= Your goal =
Nothing should be output except the lines from the top of the material below through the line that contains "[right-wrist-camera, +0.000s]", each exactly as written.
*** Begin section ***
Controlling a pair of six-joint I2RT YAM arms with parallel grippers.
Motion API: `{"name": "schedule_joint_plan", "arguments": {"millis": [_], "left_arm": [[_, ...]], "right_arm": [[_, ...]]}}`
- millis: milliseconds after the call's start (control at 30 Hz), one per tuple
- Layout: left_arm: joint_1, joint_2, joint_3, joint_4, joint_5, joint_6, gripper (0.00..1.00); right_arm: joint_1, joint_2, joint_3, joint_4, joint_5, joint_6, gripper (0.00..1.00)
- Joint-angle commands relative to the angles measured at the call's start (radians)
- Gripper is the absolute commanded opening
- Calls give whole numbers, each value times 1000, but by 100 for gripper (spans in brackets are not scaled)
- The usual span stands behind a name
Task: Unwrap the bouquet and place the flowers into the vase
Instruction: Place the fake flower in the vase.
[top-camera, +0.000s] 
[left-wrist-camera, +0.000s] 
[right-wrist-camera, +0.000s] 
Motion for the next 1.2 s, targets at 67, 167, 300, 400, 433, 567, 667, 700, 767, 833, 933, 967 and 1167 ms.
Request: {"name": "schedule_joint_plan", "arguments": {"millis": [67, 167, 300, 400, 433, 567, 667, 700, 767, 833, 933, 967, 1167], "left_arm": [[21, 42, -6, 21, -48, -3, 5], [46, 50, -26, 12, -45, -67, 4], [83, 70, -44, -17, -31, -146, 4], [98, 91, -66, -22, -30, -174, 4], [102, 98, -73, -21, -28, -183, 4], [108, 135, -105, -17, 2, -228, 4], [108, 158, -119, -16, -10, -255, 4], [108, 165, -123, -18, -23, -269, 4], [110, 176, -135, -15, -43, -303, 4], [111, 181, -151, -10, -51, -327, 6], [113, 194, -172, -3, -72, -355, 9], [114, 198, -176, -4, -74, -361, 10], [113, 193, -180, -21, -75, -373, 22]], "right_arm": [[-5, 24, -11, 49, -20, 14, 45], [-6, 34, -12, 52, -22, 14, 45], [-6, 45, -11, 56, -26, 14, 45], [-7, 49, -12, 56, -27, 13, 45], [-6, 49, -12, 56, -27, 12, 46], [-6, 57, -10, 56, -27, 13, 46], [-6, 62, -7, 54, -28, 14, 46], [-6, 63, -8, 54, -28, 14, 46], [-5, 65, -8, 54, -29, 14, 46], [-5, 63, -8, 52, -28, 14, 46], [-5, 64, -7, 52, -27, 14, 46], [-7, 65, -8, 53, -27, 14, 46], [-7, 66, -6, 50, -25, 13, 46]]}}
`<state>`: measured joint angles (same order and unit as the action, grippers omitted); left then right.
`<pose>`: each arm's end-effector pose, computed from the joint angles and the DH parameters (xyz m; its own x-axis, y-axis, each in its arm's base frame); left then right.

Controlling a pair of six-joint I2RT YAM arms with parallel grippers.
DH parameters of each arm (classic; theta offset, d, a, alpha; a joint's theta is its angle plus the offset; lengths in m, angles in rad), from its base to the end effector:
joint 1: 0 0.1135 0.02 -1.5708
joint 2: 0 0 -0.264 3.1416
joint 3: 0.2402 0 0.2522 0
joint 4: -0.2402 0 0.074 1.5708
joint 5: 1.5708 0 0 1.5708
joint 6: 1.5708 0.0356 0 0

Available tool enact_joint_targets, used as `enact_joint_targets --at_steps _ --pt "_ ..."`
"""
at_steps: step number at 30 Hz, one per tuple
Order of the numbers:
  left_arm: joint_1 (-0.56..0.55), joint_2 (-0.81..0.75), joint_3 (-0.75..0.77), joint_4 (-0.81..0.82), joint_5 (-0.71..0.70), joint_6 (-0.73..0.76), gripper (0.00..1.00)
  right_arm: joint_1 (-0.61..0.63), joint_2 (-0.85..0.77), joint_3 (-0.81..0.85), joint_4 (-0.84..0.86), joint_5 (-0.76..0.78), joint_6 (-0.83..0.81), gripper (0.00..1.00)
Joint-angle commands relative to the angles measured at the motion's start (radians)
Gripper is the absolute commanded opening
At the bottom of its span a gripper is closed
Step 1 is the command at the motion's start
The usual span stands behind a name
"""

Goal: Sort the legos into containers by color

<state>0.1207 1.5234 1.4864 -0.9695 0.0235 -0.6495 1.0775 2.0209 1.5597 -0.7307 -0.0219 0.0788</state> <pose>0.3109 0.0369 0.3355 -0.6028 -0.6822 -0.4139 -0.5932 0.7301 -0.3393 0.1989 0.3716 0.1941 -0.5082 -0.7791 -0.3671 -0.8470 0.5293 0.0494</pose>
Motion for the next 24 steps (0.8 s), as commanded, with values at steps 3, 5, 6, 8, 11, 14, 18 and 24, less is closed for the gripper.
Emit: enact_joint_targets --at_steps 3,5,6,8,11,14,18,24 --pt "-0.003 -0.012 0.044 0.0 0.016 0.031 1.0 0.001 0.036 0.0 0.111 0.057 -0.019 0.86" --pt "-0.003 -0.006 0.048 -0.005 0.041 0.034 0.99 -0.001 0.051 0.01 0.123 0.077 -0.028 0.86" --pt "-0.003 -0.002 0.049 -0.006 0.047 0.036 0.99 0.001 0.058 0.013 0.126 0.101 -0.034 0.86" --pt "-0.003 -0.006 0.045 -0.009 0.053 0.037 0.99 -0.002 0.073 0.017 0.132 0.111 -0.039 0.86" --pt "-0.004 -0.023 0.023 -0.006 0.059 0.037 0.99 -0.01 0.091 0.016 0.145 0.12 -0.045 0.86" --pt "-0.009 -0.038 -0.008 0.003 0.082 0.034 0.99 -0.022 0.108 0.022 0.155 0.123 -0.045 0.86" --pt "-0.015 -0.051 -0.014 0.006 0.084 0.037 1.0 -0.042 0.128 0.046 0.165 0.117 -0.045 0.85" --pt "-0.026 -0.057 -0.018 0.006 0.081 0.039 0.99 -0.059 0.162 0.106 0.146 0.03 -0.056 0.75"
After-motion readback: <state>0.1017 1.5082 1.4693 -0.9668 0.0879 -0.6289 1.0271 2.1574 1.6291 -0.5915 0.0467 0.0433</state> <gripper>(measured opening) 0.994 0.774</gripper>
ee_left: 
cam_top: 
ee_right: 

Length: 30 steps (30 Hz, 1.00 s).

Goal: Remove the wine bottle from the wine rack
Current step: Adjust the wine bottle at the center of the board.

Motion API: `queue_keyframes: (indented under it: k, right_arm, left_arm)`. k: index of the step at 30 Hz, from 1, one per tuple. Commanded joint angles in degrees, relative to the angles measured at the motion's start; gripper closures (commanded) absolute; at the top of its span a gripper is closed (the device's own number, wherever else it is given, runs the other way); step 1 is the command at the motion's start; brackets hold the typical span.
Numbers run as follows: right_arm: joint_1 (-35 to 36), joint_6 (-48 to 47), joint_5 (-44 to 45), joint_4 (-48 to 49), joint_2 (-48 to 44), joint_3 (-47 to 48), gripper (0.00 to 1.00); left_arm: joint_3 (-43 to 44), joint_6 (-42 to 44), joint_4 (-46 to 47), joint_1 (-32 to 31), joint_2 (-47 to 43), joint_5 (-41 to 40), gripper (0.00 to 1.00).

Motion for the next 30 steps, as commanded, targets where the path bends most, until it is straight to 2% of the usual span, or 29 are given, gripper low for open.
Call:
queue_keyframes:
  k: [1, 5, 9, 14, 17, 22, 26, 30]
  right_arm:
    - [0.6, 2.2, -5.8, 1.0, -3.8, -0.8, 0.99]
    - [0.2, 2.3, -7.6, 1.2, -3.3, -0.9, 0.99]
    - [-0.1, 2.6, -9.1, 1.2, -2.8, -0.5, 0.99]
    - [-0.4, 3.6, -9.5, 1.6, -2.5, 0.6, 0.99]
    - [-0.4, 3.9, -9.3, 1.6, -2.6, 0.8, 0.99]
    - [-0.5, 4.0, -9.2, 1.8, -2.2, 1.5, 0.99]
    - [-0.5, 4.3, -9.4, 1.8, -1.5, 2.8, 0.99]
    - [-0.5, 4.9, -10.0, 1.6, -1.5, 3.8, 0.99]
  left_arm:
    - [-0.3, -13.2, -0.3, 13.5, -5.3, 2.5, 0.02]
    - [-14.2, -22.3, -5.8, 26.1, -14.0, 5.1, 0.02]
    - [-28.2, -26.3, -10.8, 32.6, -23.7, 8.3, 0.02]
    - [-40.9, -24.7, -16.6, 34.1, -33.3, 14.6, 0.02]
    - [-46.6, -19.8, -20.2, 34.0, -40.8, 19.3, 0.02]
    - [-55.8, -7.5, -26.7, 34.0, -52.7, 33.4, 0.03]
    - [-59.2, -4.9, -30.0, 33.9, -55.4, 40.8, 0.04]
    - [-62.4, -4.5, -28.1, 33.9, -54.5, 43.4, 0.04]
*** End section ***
= Exercise answer =
Controlling a pair of six-joint I2RT YAM arms with parallel grippers.
Motion API: `{"name": "schedule_joint_plan", "arguments": {"millis": [_], "left_arm": [[_, ...]], "right_arm": [[_, ...]]}}`
- millis: milliseconds after the call's start (control at 30 Hz), one per tuple
- Layout: left_arm: joint_1, joint_2, joint_3, joint_4, joint_5, joint_6, gripper (0.00..1.00); right_arm: joint_1, joint_2, joint_3, joint_4, joint_5, joint_6, gripper (0.00..1.00)
- Joint-angle commands relative to the angles measured at the call's start (radians)
- Gripper is the absolute commanded opening
- Calls give whole numbers, each value times 1000, but by 100 for gripper (spans in brackets are not scaled)
- The usual span stands behind a name
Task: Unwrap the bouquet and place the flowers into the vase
Instruction: Place the fake flower in the vase.
[top-camera, +0.000s] 
[left-wrist-camera, +0.000s] 
[right-wrist-camera, +0.000s] 

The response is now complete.